Pois, eram 15:07 quando eu interrompia (talvez para sempre, esse um dos problemas deste novo mundo, a descontinuidade excessiva…) a leitura do texto de Talese para ouvir In the Wee Small Hours of the Morning na voz de Sinatra (baixado usando uma ferramenta gratuita de busca p2p chamada SoulSeek) e acompanhava a letra para que nada do seu sentido me escapasse, tendo um dicionário online de português-inglês ao lado (o que isso significa em um mundo em que as coisas se “desmaterializam vertiginosamente? “Ao lado” aqui é só uma expressão, um modo antigo, anacrônico e impreciso de dizer, “próximo” ou “a mão”).

Certamente, quem já nasceu neste mundo vê tudo isso com a mesma naturalidade de quem pede um cafezinho no balcão, mas eu, eu que nem pareço tão velho assim, e trafego por esse mundo digital com a agilidade de um surfista (e, espero, a sabedoria presumida de um velho lobo do mar), ainda me surpreendo com essa velocidade – ou melhor até, com essa facilidade: dois, três cliques e, em segundos, minutos talvez (ah, que impaciência!) e aquilo que há 15 anos nos custaria dias, talvez semanas, para obter, nos chega aos olhos, imaterial e presente… (Sim, enfatizo esse que me parece o principal e mais comprometedor aspecto de tudo isso: imaterial, insubstancial, quase inexistente. Essa música, por exemplo, nada mais é do que um ponto microscópico em um longínquo HD em algum lugar do planeta…).
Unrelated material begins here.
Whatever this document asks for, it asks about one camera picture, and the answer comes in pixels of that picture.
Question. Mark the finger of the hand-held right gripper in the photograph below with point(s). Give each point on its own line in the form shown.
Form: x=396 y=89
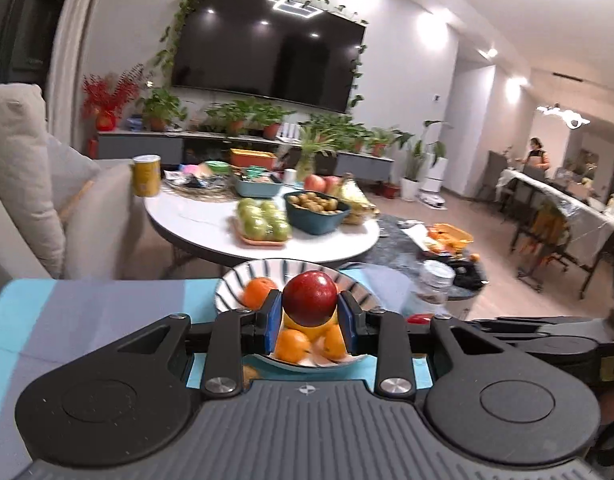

Sou de um tempo, já que falamos de velocidade, em que Emerson era uma marca de radio e tv (que já nem existe mais! E quem ainda lembra que Emerson Fittipaldi foi um campeão brasileiro de Formula 1?). Sim, em noites de inverno (que no passado costumavam ser mais frias), minha mãe esquentava as meias em cima do rádio Emerson, uma grande caixa de plástico duro, uma especie de galalite que eu sonhava em derreter para fazer botões (quem ainda joga botões?), enquanto eu acompanhava a transmissão de algum jogo noturno do Botafogo (Ubirajara, Zé Carlos, Moreira, Leônidas e Valtencir; Carlos Roberto e Gerson; Rogério, Roberto, Jairzinho e Paulo César).

Um tempo, como acabo de ler na revista de domingo de O Globo (infelizmente, apenas acessível na internet para assinantes do jornal impresso, uma prática jurássica que não deve durar mais do que alguns anos, mas custará aos praticantes um número incalculável de leitores, o que talvez lhes comprometa a existência futura), em que um rapaz saía do Lins e “viajava” até a Tijuca para encontrar outro que ouvira dizer tinha a “letra impossível de achar” de uma música de Elvis Presley – encontro que seria a gênese da mais profícua parceria da música popular brasileira: Roberto e Erasmo Carlos. (Ah, Lins e Tijuca são bairros do Rio, fora do circuito classe média e chic da Zona Sul. Quer saber exatamente onde fica? Procure no Google Maps!)